[Source data]

● ● ● ● ● ● ●

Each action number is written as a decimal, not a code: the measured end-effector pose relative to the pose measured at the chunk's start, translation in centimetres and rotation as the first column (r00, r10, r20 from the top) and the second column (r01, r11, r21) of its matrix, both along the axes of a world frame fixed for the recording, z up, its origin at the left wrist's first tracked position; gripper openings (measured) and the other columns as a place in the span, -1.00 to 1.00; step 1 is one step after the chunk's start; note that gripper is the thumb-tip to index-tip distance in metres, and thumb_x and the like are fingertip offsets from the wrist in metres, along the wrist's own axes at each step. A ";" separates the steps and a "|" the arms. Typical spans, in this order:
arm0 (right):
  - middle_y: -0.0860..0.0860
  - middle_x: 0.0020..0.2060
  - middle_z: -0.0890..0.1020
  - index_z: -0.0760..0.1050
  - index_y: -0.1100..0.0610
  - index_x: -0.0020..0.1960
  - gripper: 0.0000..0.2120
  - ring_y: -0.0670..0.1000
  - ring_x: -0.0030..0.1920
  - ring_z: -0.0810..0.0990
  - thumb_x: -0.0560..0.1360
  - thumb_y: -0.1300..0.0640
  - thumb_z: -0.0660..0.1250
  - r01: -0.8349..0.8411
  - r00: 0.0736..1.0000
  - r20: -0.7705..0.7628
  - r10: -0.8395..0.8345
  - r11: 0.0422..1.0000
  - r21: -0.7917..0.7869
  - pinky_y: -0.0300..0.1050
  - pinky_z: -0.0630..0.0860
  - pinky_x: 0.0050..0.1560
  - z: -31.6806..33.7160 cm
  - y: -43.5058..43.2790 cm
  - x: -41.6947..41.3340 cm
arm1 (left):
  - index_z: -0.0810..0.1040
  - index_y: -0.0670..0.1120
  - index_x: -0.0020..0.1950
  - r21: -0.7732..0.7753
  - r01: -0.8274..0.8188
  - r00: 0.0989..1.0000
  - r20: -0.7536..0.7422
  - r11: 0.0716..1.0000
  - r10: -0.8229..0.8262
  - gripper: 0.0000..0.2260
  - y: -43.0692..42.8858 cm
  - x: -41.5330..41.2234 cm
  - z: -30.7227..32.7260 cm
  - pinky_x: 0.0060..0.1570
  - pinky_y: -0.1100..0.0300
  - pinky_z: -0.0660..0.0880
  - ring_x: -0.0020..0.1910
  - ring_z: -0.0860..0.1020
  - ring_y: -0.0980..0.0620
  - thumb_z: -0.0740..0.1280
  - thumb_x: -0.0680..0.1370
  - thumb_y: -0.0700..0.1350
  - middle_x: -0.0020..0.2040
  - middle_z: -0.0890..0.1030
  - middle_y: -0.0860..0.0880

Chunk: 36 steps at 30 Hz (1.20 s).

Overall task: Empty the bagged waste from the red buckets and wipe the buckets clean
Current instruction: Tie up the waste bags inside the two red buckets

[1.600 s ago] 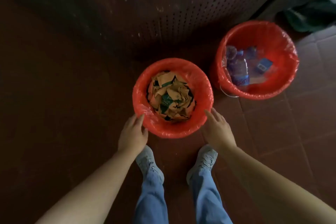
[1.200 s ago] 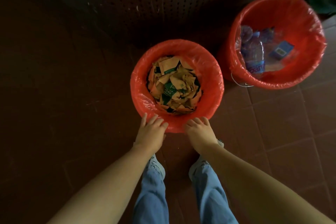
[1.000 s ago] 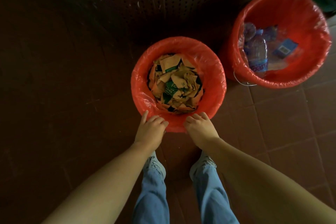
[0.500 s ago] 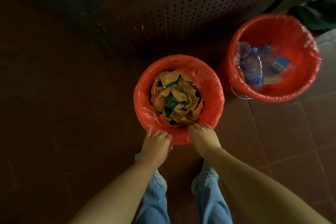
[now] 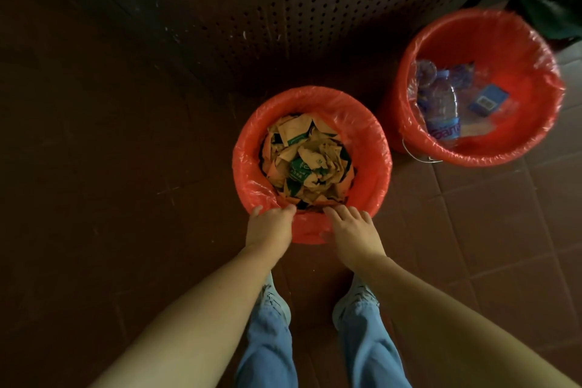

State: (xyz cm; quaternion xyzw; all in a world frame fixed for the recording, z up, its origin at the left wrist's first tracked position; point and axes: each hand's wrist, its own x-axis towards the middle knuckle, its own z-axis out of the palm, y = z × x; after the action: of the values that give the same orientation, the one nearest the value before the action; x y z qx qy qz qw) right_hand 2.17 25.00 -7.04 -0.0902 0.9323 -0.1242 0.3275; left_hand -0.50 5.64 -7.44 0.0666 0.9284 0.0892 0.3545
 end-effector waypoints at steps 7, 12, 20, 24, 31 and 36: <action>0.00 0.14 0.62 0.52 0.05 0.26 -0.70 0.11 0.17 0.55 0.54 0.19 0.28 0.004 1.000 -0.013 -0.002 0.994 0.105 0.05 0.38 0.21 0.1 -0.7 -0.8 | 0.47 -0.03 0.24 0.019 -0.072 0.996 -0.054 0.997 0.073 -0.80 0.6 -0.9 0.5 0.16 -0.04 0.43 -0.10 0.63 -0.06 0.13 0.67 -0.10 -0.18 0.63 0.02; -0.01 0.14 0.62 0.53 0.04 0.28 -0.71 0.11 0.17 0.57 0.56 0.10 0.31 0.053 0.997 -0.064 -0.046 0.993 0.106 0.04 0.40 0.18 0.2 -0.6 -2.3 | 0.25 0.03 0.55 -0.044 0.142 0.989 -0.031 0.989 -0.144 -0.34 1.4 0.2 0.9 0.48 -0.23 0.13 0.41 0.43 -0.10 0.15 0.56 0.38 0.39 0.51 -0.02; 0.02 0.17 0.60 0.50 0.04 0.34 -0.61 0.16 0.18 0.54 0.51 0.11 0.35 0.009 0.992 -0.130 0.007 0.992 0.123 0.11 0.42 0.18 -0.3 0.0 -2.0 | 0.35 0.03 0.52 -0.123 0.102 0.982 -0.146 0.987 -0.120 -0.54 0.7 -1.0 0.4 0.51 -0.26 0.02 0.43 0.37 -0.11 0.21 0.61 -0.14 0.38 0.51 0.00; 0.04 0.30 0.51 0.40 0.03 0.45 -0.49 0.16 0.29 0.44 0.51 0.09 0.35 -0.024 0.995 -0.087 0.041 0.983 0.180 0.13 0.34 0.32 -0.5 0.4 -1.7 | 0.53 -0.03 0.38 -0.098 0.239 0.945 -0.203 0.966 -0.255 -0.64 -0.5 -0.9 0.3 0.50 -0.33 -0.03 0.40 0.43 -0.12 0.26 0.58 -0.14 0.28 0.59 -0.01; 0.02 0.14 0.58 0.59 0.03 0.17 -0.71 0.15 0.24 0.45 0.47 0.20 0.31 0.023 0.988 -0.152 0.022 0.957 0.290 0.13 0.33 0.27 1.0 4.7 -4.9 | 0.63 -0.07 0.27 -0.129 0.317 0.901 -0.268 0.940 -0.341 -0.68 -2.9 -1.9 1.1 0.48 -0.37 0.06 0.38 0.50 -0.12 0.38 0.51 -0.15 0.26 0.64 -0.06; -0.01 0.17 0.53 0.59 -0.02 0.19 -0.71 0.10 0.15 0.51 0.52 0.21 0.30 0.088 0.988 -0.144 -0.047 0.952 0.293 0.03 0.47 0.17 2.7 6.5 -7.3 | 0.66 -0.03 0.21 -0.068 0.214 0.923 -0.314 0.975 -0.224 -0.68 -1.7 -3.2 2.5 0.48 -0.32 0.12 0.39 0.49 -0.08 0.24 0.53 -0.17 0.26 0.64 0.00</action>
State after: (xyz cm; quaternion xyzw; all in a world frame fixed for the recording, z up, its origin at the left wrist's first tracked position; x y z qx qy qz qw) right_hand -5.11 31.49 -4.36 -0.0157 0.9630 0.0134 0.2689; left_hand -3.69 3.95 -4.91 0.1777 0.9616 0.0219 0.2082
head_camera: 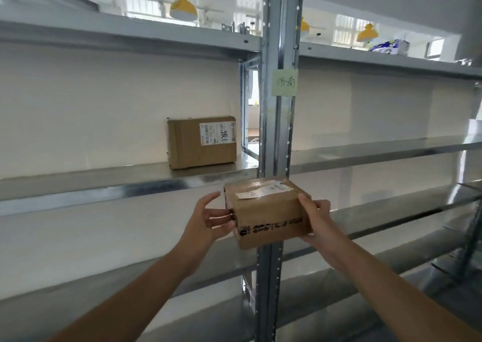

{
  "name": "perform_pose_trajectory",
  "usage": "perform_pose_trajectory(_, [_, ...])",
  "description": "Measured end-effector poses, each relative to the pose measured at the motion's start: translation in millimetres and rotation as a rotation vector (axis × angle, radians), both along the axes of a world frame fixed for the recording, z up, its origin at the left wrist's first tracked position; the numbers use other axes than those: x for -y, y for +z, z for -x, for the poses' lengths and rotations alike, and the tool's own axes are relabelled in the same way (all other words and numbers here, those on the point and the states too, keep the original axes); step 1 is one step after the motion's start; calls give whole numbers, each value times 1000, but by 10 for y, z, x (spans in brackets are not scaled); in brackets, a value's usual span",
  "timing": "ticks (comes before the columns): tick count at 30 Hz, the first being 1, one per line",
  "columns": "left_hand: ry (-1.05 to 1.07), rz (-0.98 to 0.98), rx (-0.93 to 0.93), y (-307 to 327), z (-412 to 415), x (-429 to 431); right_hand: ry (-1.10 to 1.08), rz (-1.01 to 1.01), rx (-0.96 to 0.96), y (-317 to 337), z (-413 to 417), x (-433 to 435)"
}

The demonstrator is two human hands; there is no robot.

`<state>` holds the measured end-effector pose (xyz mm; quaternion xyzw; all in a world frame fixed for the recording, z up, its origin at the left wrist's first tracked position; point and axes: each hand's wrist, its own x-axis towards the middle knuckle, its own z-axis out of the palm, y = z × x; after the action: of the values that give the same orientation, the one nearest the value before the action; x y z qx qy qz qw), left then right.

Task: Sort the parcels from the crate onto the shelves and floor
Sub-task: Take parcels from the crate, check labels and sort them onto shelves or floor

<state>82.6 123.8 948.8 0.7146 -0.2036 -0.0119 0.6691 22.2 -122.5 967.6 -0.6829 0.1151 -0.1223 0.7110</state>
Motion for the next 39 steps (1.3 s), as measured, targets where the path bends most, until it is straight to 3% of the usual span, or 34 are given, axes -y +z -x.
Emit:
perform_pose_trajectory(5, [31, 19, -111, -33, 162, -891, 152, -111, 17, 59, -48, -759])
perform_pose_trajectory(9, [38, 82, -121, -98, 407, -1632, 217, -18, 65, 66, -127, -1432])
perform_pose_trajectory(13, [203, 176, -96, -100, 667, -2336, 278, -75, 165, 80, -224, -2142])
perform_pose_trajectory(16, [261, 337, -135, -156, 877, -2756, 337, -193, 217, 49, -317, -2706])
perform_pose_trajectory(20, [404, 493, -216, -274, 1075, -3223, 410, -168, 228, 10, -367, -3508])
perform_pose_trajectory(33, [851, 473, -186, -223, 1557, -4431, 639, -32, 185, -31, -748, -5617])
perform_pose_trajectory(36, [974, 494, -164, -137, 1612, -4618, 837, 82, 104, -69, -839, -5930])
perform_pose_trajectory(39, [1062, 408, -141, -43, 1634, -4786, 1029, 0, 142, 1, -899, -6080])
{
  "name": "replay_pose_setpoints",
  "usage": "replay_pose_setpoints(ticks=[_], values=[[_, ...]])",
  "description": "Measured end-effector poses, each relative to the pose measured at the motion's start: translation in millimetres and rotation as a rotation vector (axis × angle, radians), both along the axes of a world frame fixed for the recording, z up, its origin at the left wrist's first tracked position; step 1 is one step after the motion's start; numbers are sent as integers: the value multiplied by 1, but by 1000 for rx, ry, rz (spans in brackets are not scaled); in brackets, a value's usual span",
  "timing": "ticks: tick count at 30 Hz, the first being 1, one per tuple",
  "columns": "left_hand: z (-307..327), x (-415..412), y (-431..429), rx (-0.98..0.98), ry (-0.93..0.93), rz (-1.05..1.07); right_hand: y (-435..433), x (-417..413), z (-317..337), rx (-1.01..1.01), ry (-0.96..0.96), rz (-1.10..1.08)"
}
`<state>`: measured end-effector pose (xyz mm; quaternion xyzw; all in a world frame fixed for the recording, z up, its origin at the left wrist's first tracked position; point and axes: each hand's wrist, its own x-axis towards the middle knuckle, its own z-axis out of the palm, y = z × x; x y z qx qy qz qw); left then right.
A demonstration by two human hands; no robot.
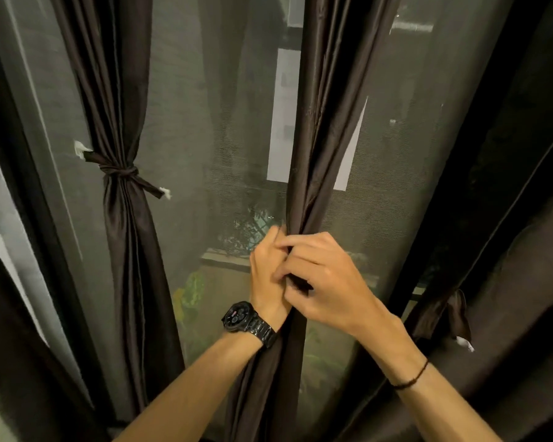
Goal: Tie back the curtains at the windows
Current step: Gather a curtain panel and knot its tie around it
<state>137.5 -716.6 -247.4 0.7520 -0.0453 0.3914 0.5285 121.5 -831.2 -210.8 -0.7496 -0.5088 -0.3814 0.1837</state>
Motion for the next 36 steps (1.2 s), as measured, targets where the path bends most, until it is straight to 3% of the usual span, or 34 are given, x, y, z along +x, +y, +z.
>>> replay_pose_setpoints(ticks=[2,5,8,12,15,19,22,26,29,32,36], values=[[0,-8,2,-28,5,-39,3,3,5,-37,-64,-15],[-7,-9,7,97,89,20,-1,14,10,31,-38,-151],[-5,-12,8,-97,269,-159,-8,26,10,118,74,-192],[-5,-22,15,-386,269,-481,-18,30,8,136,121,-171],[-9,-21,20,-496,235,-524,-27,33,4,143,199,-192],[-9,-17,18,-302,157,-372,-38,43,-5,149,211,-205],[-8,-9,21,-166,61,-342,-38,42,-11,370,353,-169],[-6,-7,15,205,-76,-392,-30,41,-19,628,583,-110],[-4,-9,10,452,-136,-390,-31,42,-21,645,616,-88],[-2,-10,6,726,-264,-229,-36,43,-25,614,631,-76],[6,-10,0,654,-271,-181,-37,44,-29,745,775,9]])
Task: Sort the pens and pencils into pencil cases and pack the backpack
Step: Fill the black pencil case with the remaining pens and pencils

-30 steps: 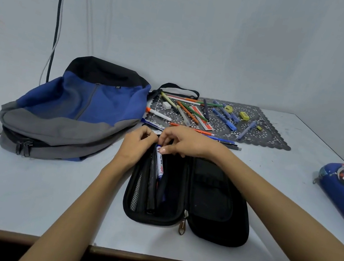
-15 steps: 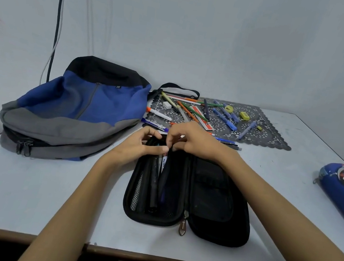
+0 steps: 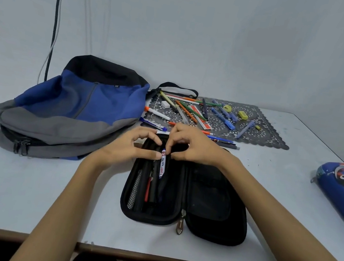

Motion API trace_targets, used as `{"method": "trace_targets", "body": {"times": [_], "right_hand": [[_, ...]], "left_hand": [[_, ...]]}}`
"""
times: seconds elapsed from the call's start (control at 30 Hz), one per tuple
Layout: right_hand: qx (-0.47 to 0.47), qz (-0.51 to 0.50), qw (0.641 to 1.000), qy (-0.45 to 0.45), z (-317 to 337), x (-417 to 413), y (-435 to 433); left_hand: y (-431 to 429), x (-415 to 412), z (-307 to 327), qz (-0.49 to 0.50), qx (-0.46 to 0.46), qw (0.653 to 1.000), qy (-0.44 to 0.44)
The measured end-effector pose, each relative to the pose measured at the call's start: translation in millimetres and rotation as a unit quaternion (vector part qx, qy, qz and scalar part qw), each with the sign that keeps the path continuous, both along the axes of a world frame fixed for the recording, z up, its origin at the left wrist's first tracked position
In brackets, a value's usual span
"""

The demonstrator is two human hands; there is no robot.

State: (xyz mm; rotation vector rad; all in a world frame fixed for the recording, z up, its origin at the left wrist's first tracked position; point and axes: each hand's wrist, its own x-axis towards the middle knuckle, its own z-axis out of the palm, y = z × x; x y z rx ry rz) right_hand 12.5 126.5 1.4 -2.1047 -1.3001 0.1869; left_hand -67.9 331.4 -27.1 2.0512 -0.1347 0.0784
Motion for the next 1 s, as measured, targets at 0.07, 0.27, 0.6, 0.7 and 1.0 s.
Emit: {"method": "trace_targets", "body": {"times": [0.07,0.27,0.6,0.7,1.0], "right_hand": [[-0.024,0.005,1.0,-0.011,2.8,-1.4,-0.8],[0.001,0.025,0.999,0.032,10.9,0.2,-6.2],[0.058,0.027,0.994,0.089,11.1,-1.3,-1.9],[0.065,0.029,0.993,0.096,11.2,-1.1,-2.2],[0.072,0.021,0.992,0.098,6.9,-0.8,-5.2]], "left_hand": [[-4.8,4.1,-1.7,0.02,0.002,0.999,-0.031],[-10.0,10.3,-9.0,0.028,0.069,0.993,-0.096],[-6.5,6.2,-3.8,-0.029,0.081,0.996,-0.03],[-12.7,11.0,-10.6,-0.006,0.121,0.991,-0.052],[2.0,-7.8,6.8,-0.107,0.091,0.989,0.042]]}}
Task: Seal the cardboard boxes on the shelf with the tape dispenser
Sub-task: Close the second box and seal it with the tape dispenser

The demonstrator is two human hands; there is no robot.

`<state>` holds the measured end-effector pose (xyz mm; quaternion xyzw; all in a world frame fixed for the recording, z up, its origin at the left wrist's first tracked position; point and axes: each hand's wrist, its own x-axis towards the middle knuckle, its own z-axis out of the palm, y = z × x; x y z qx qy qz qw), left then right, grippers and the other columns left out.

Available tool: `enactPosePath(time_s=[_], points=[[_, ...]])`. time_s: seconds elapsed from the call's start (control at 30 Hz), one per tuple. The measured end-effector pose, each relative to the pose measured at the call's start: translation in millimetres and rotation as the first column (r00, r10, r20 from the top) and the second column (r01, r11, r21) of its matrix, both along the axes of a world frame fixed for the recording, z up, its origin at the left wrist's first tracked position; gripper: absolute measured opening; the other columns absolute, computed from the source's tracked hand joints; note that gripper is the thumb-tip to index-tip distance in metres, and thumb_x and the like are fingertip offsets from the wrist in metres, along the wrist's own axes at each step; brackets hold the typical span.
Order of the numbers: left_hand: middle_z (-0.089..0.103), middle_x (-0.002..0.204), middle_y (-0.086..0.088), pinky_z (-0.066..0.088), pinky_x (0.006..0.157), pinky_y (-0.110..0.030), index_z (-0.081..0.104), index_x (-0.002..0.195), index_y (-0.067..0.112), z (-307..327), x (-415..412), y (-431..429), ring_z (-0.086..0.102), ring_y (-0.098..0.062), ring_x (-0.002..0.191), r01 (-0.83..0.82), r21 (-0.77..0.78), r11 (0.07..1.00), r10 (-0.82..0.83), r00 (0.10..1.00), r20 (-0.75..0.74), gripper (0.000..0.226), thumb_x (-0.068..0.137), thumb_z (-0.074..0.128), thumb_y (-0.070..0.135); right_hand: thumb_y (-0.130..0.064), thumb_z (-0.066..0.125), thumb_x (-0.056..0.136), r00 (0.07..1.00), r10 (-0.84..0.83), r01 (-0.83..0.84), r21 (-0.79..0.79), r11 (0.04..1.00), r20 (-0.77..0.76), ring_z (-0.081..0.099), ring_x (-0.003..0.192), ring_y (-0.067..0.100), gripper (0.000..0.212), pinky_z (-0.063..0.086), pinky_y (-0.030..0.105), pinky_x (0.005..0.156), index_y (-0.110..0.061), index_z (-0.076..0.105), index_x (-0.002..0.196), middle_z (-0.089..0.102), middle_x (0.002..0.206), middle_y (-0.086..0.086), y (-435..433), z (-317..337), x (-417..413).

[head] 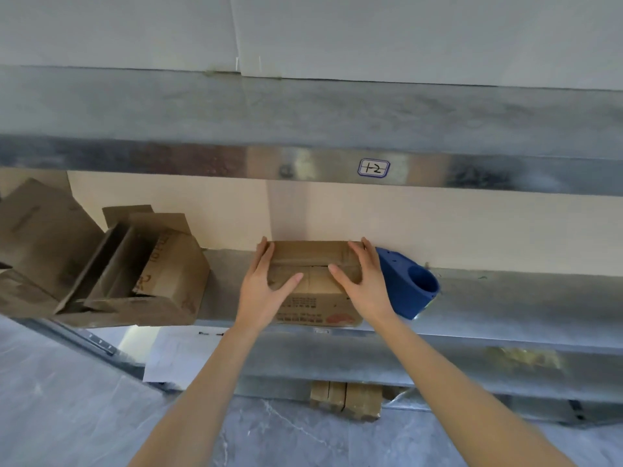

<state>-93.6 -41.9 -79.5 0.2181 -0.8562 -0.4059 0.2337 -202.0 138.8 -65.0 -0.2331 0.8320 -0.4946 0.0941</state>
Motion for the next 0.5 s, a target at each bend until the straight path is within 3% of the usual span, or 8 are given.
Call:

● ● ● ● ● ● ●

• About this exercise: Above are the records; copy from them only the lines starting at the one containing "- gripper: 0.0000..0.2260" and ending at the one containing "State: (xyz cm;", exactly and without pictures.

• Response box:
  - gripper: 0.0000..0.2260
  - y: -43.0692..42.8858 cm
  - x: -41.5330..41.2234 cm
  - z: -30.7227..32.7260 cm
  - pinky_x: 0.0060..0.1570
  - pinky_y: -0.1100..0.0300
  - pinky_z: -0.0660..0.0880
  - ring_x: -0.0020..0.1910
  - ring_z: -0.0860..0.1020
  - ring_y: -0.0980..0.0620
  - thumb_z: -0.0740..0.1280
  - thumb_x: -0.0680..0.1370
  - thumb_y: -0.0700..0.1350
  - middle_x: -0.0020..0.2040
  - middle_z: -0.0890..0.1030
  - middle_y: -0.0860..0.0880

Chunk: 36 steps at 30 Hz (1.20 s).

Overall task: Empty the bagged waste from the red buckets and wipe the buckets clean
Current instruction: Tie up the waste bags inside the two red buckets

[1.600 s ago] 
[1.200 s ago] 
[1.000 s ago] 
[0.500 s ago] 
[now] 

State: (xyz cm; quaternion xyzw; all in a world frame fixed for the recording, z up, its origin at the left wrist's first tracked position; point and axes: each hand's wrist, its own x-axis towards the middle knuckle, its own z-axis out of the palm, y = z × x; after the action: of the values that give the same orientation, the one nearest the value before the action; x y z qx qy qz qw) right_hand 2.17 25.00 -7.04 -0.0902 0.9323 -0.1242 0.3275; left_hand -0.50 5.64 -7.44 0.0666 0.9284 0.0892 0.3545

Work on the answer has been completed.